■ **Exercise aim**
Those lines of the following listing which contain the string "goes" should be returned.

──────── Information provided

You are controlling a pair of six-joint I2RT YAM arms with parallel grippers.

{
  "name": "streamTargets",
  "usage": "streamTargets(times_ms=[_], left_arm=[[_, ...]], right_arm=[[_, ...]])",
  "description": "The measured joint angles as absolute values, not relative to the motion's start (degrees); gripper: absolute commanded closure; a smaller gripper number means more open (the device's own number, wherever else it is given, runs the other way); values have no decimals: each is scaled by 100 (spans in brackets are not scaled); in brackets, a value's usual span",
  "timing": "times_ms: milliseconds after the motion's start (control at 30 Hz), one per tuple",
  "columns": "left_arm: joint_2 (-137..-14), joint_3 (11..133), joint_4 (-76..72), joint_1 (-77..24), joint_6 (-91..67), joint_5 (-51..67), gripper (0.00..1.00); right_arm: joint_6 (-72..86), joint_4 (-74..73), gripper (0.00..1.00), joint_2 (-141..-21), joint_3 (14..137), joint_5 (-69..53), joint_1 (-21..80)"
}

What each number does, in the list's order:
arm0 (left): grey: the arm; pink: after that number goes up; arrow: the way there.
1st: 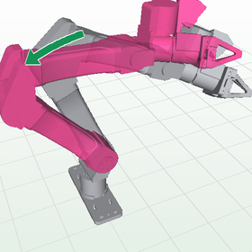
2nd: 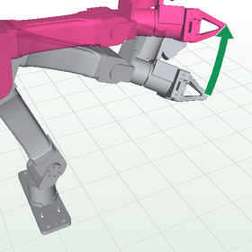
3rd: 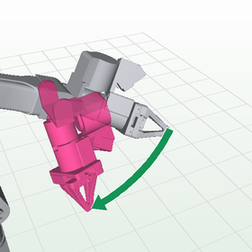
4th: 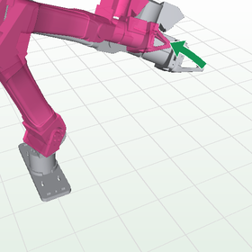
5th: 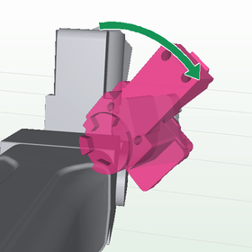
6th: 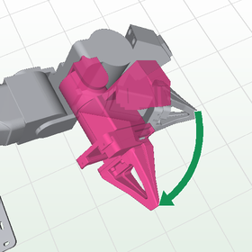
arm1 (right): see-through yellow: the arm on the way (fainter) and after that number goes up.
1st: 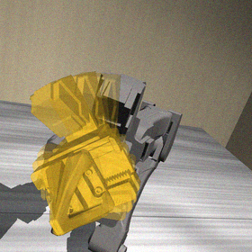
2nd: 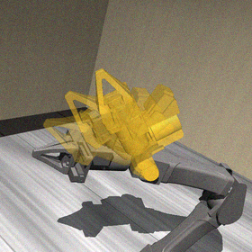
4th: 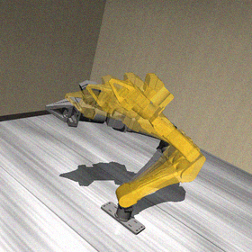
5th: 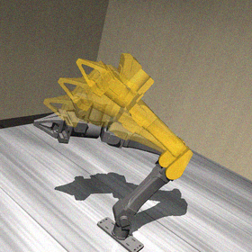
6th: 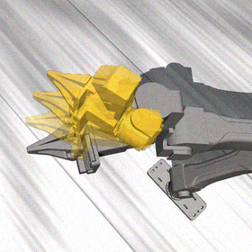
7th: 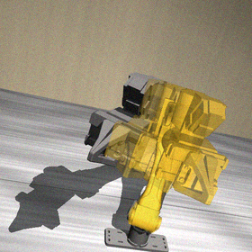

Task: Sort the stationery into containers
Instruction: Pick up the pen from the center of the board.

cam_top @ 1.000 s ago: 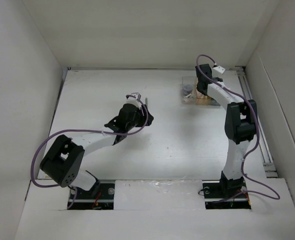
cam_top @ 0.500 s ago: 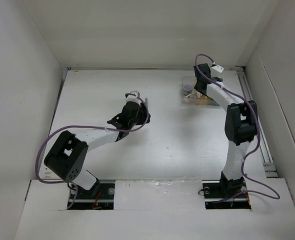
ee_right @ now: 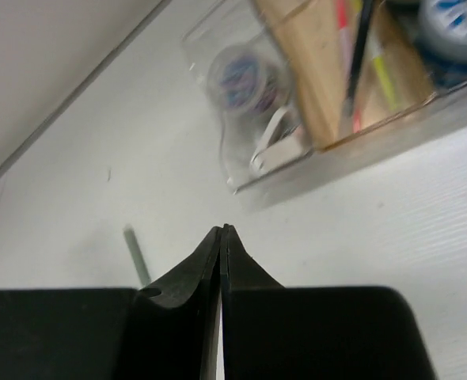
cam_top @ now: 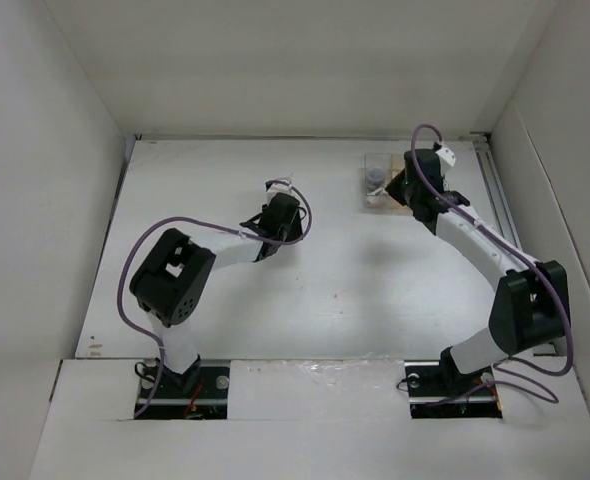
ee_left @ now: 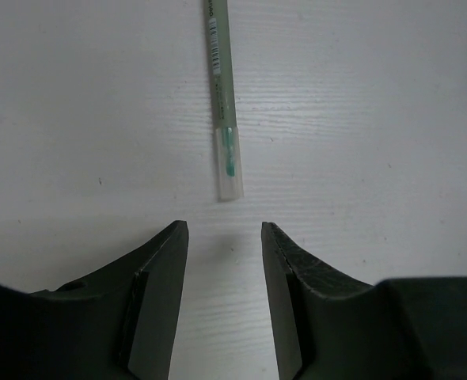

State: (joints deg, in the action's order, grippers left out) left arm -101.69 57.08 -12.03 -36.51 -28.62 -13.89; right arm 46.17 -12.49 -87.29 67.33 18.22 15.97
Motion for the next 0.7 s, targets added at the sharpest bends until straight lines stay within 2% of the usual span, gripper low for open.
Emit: streamTargets(times_ms=[33, 133, 167, 400, 533, 567, 600, 700], left_arm=[[-10304, 5815, -1168, -3651, -2847, -1441, 63], [-10617, 6088, -1046, -3651, -2810, -1623, 63], [-10702, 6165, -1009, -3651, -2794, -1673, 63], [-11273, 6742, -873, -3651, -2674, -2073, 73], [-11399, 6895, -847, -3651, -2635, -2132, 87], [-11428, 6921, -851, -3651, -2620, -2152, 96], [-11445, 6947, -854, -3651, -2613, -2161, 99], [-11454, 6954, -873, -3651, -2598, -2165, 100]], right_arm=[[4657, -1177, 83, -8659, 6606, 1721, 1699], [4744, -985, 64, -8552, 6316, 1461, 2018], [4766, -965, 62, -8527, 6246, 1393, 2099], [4840, -690, 59, -8302, 5804, 1122, 2506], [4901, -545, 59, -8296, 5693, 1079, 2635], [4917, -528, 57, -8296, 5669, 1068, 2670], [4941, -504, 55, -8296, 5645, 1050, 2703], [4995, -460, 47, -8296, 5594, 1022, 2808]])
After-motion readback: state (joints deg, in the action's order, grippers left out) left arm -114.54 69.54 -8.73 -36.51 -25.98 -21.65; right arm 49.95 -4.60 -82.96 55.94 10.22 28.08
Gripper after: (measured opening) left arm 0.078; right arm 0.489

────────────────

■ **Reply to the task**
arm0 (left): grey: the arm; pink: after that number goes up; arrow: the way there.
arm1 (right): see-through yellow: the arm on the way (fainter) and after that number goes up.

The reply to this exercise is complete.